_TO DO_
Starting at the line that holds "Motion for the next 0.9" and stopping at the line that holds "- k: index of", restate the records below word for word, with both of those lines included.
#### GIVEN RECORDS ####
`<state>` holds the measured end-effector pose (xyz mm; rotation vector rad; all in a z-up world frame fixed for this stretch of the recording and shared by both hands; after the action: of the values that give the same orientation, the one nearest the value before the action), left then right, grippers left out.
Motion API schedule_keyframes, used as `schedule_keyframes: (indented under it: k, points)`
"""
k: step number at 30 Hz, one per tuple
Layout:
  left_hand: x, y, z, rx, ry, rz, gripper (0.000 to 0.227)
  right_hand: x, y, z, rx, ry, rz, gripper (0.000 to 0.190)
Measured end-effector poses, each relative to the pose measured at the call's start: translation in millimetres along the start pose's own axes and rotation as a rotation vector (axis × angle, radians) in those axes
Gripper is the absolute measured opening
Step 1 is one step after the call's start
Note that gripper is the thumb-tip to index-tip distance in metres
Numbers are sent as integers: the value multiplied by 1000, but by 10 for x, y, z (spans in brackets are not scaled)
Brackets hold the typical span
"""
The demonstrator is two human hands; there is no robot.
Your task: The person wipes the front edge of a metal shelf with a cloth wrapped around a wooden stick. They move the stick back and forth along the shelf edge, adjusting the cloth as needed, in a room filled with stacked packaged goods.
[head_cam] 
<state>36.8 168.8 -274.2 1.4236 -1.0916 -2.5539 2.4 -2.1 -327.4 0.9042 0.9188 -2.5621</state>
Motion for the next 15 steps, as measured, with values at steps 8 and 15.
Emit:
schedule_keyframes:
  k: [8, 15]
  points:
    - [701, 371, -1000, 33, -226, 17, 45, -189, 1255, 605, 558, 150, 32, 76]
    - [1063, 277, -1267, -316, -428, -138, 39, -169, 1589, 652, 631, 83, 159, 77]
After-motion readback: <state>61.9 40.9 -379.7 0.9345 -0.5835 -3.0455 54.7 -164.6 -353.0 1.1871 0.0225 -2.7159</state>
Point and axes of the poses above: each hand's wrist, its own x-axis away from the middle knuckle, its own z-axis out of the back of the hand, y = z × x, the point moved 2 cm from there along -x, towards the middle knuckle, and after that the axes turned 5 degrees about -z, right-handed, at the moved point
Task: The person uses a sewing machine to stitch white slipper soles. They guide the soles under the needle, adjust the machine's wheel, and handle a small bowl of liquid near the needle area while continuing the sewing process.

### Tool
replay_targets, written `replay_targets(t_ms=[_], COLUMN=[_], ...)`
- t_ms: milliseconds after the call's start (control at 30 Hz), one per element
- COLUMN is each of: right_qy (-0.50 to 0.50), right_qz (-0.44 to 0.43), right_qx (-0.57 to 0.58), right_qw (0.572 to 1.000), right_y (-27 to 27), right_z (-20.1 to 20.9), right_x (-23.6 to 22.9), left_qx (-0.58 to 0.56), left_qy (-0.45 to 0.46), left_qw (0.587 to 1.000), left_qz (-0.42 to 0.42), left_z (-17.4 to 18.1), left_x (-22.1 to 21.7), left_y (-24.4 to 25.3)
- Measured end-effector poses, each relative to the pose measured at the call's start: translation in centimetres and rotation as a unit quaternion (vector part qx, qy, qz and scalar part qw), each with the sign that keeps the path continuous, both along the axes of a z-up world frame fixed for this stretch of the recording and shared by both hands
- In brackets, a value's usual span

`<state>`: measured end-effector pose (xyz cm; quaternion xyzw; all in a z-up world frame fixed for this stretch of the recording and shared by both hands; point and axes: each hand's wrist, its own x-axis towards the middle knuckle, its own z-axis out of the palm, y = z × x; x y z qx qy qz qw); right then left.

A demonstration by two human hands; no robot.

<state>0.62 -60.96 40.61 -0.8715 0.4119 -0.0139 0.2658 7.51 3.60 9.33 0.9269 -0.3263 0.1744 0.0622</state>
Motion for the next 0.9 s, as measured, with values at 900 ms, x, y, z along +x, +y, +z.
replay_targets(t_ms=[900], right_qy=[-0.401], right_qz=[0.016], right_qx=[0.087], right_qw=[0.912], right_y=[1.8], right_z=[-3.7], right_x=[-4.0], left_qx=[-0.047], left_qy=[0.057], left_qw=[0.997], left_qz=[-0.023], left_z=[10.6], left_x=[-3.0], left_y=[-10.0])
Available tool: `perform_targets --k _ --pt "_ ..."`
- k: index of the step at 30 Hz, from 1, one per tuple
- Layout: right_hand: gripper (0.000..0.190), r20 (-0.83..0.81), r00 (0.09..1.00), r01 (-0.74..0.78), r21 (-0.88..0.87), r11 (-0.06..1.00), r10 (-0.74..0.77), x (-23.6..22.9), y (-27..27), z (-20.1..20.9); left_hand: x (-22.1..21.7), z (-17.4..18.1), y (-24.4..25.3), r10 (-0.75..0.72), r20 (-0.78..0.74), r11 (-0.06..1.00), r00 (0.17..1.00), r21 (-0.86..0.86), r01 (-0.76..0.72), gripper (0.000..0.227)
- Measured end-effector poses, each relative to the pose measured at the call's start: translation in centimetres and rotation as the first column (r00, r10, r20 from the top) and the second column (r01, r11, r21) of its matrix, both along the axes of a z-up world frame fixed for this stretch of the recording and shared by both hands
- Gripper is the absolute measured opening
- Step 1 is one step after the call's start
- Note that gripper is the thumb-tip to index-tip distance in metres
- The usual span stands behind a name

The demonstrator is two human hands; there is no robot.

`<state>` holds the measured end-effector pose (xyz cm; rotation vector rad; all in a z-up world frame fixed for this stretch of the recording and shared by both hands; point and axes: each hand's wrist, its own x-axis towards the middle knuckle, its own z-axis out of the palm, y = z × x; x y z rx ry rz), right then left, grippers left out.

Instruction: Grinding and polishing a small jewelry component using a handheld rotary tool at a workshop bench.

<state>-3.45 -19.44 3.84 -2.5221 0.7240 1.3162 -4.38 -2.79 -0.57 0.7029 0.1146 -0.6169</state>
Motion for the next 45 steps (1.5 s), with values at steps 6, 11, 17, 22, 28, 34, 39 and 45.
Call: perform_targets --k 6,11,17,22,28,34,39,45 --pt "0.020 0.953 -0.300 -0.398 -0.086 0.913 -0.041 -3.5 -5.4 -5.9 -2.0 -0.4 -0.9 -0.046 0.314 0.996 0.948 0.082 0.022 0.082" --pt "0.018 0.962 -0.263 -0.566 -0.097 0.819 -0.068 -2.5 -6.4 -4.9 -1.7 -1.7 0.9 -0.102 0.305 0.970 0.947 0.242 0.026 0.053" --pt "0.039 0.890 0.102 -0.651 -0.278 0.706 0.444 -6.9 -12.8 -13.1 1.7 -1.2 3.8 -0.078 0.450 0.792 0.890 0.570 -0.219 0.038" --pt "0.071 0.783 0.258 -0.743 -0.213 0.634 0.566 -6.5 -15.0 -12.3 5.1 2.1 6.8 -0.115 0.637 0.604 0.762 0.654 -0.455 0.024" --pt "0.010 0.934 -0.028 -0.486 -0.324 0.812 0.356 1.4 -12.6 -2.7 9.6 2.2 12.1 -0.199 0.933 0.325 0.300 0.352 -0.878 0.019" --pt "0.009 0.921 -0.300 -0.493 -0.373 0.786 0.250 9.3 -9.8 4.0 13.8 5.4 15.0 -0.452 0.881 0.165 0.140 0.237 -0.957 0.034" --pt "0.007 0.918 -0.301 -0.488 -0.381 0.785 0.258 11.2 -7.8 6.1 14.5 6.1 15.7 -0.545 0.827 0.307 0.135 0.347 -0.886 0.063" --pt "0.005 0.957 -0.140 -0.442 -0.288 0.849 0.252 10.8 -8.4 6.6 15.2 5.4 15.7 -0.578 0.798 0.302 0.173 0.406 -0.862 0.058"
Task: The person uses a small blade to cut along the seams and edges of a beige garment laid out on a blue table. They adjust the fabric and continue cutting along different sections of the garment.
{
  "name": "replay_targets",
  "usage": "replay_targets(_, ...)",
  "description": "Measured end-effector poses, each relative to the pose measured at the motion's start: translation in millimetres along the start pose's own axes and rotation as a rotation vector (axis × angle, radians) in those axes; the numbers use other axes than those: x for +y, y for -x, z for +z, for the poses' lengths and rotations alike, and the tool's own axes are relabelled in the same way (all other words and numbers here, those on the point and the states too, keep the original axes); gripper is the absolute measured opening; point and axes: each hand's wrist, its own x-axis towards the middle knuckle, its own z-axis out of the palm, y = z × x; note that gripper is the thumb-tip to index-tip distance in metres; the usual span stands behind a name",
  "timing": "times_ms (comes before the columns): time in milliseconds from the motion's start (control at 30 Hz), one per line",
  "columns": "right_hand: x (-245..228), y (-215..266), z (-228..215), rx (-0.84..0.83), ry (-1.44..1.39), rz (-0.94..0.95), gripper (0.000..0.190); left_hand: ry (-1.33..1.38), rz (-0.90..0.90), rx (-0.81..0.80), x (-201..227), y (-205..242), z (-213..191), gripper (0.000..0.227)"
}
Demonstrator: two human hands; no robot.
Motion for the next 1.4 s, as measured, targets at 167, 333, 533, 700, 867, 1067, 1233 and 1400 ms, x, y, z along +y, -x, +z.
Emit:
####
_RESPONSE TO THE EXERCISE_
Motion for the next 0.9 s, as measured, with values at 900 ms, x, y, z along +x, +y, +z.
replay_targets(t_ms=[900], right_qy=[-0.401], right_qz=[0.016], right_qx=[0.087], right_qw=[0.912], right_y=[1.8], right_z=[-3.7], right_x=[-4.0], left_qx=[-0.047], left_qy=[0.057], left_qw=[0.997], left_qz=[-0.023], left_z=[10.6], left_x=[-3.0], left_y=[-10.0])
Available tool: `perform_targets --k _ --pt "_ ..."`
- k: index of the step at 30 Hz, from 1, one per tuple

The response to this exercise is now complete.